Many would say profit before people or planet as the sustainability of the business is dependent on a level of profit. Fair enough in theory, but most businesses don’t make enough profit that allows them to claim they are sufficient and to move to prioritize a higher-order need. And if people are the second priority, and perchance manage to receive some of the largess, when will they cry uncle and say the rest can go on the planet?
Another concern here is the issue of greenwashing where the whole thing is a public relations exercise designed to provide nice graphics and messages on annual reports and shareholder meetings. What may help us here is evidence, more simply data. What does the data tell us about the outcomes of self-proclaimed three liners? Unfortunately far from solving the problem data creates a new one. What are the acceptable metrics? The profit we know, it is well understood and used in the business world and is generally understood by a nation’s citizenry. What is less clear are the measures for people and the planet, what are the most effective metrics and targets for these concepts? How do we know we are doing good rather than additional harm? Do we understand the systemic impacts and long-term outcomes of the targets we are setting for these bottom line cohabiters?

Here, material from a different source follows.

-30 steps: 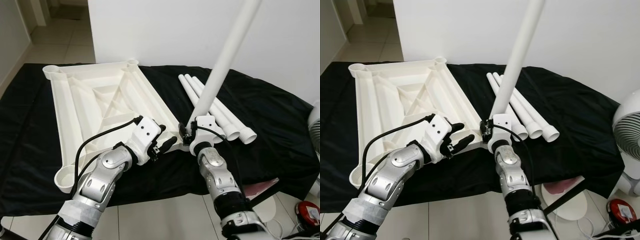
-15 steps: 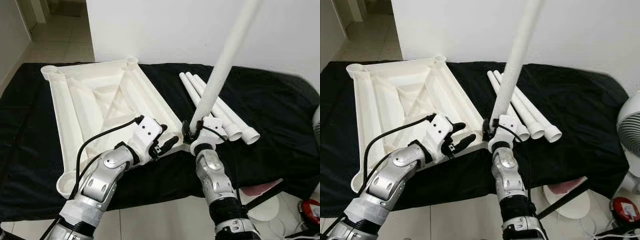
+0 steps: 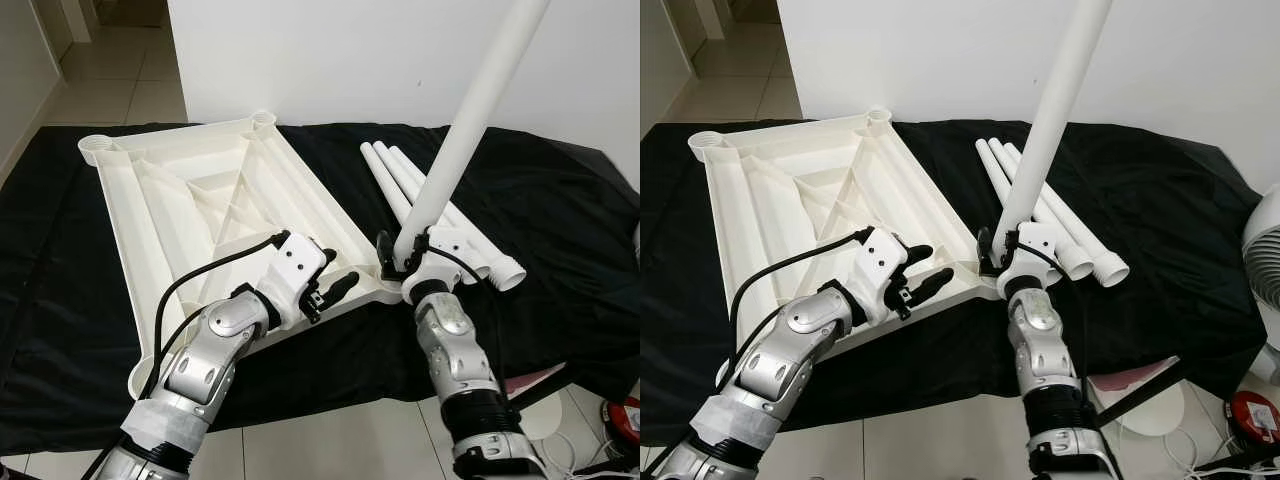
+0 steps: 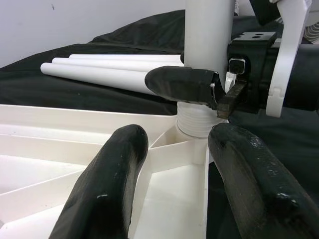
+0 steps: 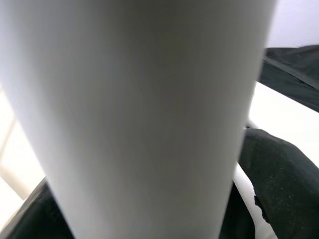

We have not developed effective measures and metrics for the more vague terms of people and planet and likely never will. They do not work in the same calculus as profit, they are not accounting identities, they are far more difficult realities. In short, they are living things, not concepts developed by the human imagination, they do not follow logical rules within defined scopes, they are messy, irregular, inconsistent, and complex to the point of chaos. Trying to measure this in an annual report requires a reductive approach that is ultimately self-defeating, as we will end up with a facile descriptor that serves to distract more than illuminate.
The challenge is far from defining best practice, but to defining an acceptable practice that has general repeatability and proven benefits. And one that we can challenge those organizations that claim they have adopted and are operating with a triple bottom line to meet external targets that have real meaning and generate material betterment.